Eind 2020 was er op het VNG-forum Onderwijshuisvesting een vraag over (de overdracht van) eigendom van scholen/gymzalen bij woningcorporaties.
Hoewel het enige tijd leek dat corporaties helemaal geen maatschappelijk vastgoed (MOG) mochten aanhouden, is daarvoor in de Woningwet van 2015 meer ruimte gelaten. Daarbij was Europese wet- en regelgeving medebepalend. Zeker voor MOG dat al in het bezit was, waaronder (brede) scholen bleef ruimte.
Op dit moment wordt gewerkt aan de update van wet- en regelgeving. Eind januari wordt dat in de TK behandeld.

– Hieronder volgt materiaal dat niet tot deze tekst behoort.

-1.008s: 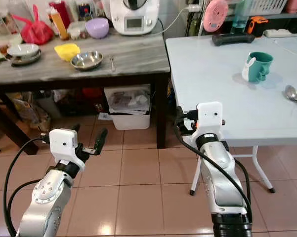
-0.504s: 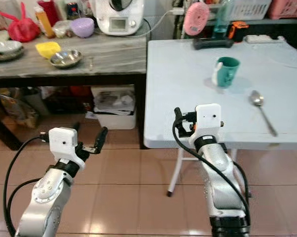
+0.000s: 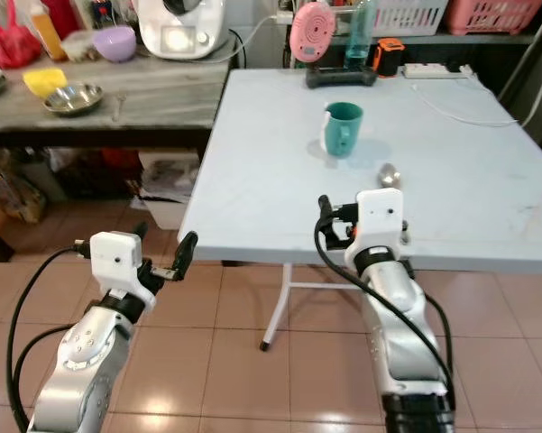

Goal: Setting the table

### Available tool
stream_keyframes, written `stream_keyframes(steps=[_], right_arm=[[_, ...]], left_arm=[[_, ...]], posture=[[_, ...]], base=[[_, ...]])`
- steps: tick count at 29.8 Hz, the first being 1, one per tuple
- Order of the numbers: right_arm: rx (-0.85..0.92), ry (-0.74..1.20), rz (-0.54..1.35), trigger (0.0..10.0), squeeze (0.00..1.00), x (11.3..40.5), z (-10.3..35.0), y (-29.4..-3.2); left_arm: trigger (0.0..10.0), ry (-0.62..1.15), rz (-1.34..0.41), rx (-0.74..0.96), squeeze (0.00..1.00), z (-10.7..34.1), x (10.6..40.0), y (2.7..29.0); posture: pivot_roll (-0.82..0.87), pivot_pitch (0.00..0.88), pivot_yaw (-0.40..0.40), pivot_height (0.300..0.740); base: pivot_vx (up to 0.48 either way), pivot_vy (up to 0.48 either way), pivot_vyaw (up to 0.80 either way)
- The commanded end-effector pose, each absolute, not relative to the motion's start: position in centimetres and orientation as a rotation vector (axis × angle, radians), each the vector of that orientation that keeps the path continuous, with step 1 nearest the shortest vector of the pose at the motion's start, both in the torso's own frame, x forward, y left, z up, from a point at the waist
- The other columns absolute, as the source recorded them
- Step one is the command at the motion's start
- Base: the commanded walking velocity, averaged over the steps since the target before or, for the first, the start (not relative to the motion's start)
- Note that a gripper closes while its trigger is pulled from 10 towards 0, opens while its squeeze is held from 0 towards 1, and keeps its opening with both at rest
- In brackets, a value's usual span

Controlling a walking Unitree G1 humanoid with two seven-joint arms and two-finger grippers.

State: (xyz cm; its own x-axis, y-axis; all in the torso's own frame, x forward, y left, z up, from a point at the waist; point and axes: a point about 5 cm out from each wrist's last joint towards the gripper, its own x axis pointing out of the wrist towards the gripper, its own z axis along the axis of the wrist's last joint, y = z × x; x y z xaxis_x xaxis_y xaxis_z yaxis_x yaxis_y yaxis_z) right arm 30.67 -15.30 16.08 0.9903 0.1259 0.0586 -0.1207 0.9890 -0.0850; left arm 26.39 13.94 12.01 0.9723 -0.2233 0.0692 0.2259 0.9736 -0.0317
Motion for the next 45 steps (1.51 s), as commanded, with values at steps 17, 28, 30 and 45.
stream_keyframes(steps=[17,28,30,45], right_arm=[[-0.071,-0.071,0.098,10.0,0.0,30.81,16.34,-15.67],[-0.074,-0.072,0.107,10.0,0.0,30.83,16.31,-15.51],[-0.074,-0.071,0.108,10.0,0.0,30.81,16.28,-15.49],[-0.075,-0.068,0.106,10.0,0.0,30.74,16.18,-15.52]], left_arm=[[10.0,-0.076,-0.225,-0.056,0.0,12.14,26.55,13.98],[10.0,-0.094,-0.244,-0.061,0.0,12.29,26.41,14.01],[10.0,-0.091,-0.245,-0.06,0.0,12.23,26.38,14.0],[10.0,-0.09,-0.262,-0.056,0.0,12.08,26.3,13.82]], posture=[[-0.14,0.079,0.079,0.74],[-0.14,0.077,0.077,0.74],[-0.14,0.078,0.077,0.74],[-0.14,0.082,0.08,0.74]], base=[[0.0,-0.075,0.0],[0.07,0.0,-0.19],[0.291,0.0,0.0],[0.348,0.0,0.0]])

Inmiddels informeert Bouwstenen voor Sociaal op het VNG-forum ook naar de ervaringen met diverse eigendomsconstructies en publiceerde daarover een heel leesbaar artikel in School Facilities.
Ik legde de vraag voor aan Aedes, de branche-organisatie voor woningcorporaties. Hun specialist op dat gebied, Randy Martens, stuurde de volgende informatie:
Naar aanleiding van de evaluatie van de Woningwet zijn wetswijzigingen voorgesteld. Die raken ook weer aan de mogelijkheden die er bestaan rond schoolgebouwen. De wet wordt 28 januari behandeld. Onder de links tref delen naar de wetsteksten, met daarin de voorstellen. Zie met name het BTIV en de toelichting. Voor precieze uitwerking voor onderwijsvastgoed adviseer ik een blik door de eigen advocaat/jurist.
Daarnaast is opnieuw gekeken naar de lijst van toegestaan MOG. Deze lijst is gegeven in het besluit van de Europese Commissie inzake de volkshuisvesting van 15 december 2009 en bij de herziening van de Woningwet in 2015 onderverdeeld in MOG waarin wel nog mag worden geïnvesteerd en MOG dat enkel mag worden aangehouden indien toegelaten instellingen het al in bezit hadden. Vanuit de principes dat MOG een op de wijk of buurt gerichte functie moet hebben, is de onderverdeling van typen MOG aangepast in bijlagen 2 en 3 van het onderhavige besluit. Dit heeft ertoe geleid dat het weer mogelijk is om te investeren in brede scholen (voor zover het gaat om een basisschool en om maatschappelijke functies gericht op de wijk/buurt/ buurtschap) en ruimten voor kleinschalige culturele activiteiten (bijvoorbeeld ateliers die ook worden gebruikt voor op de wijk/buurt gerichte activiteiten).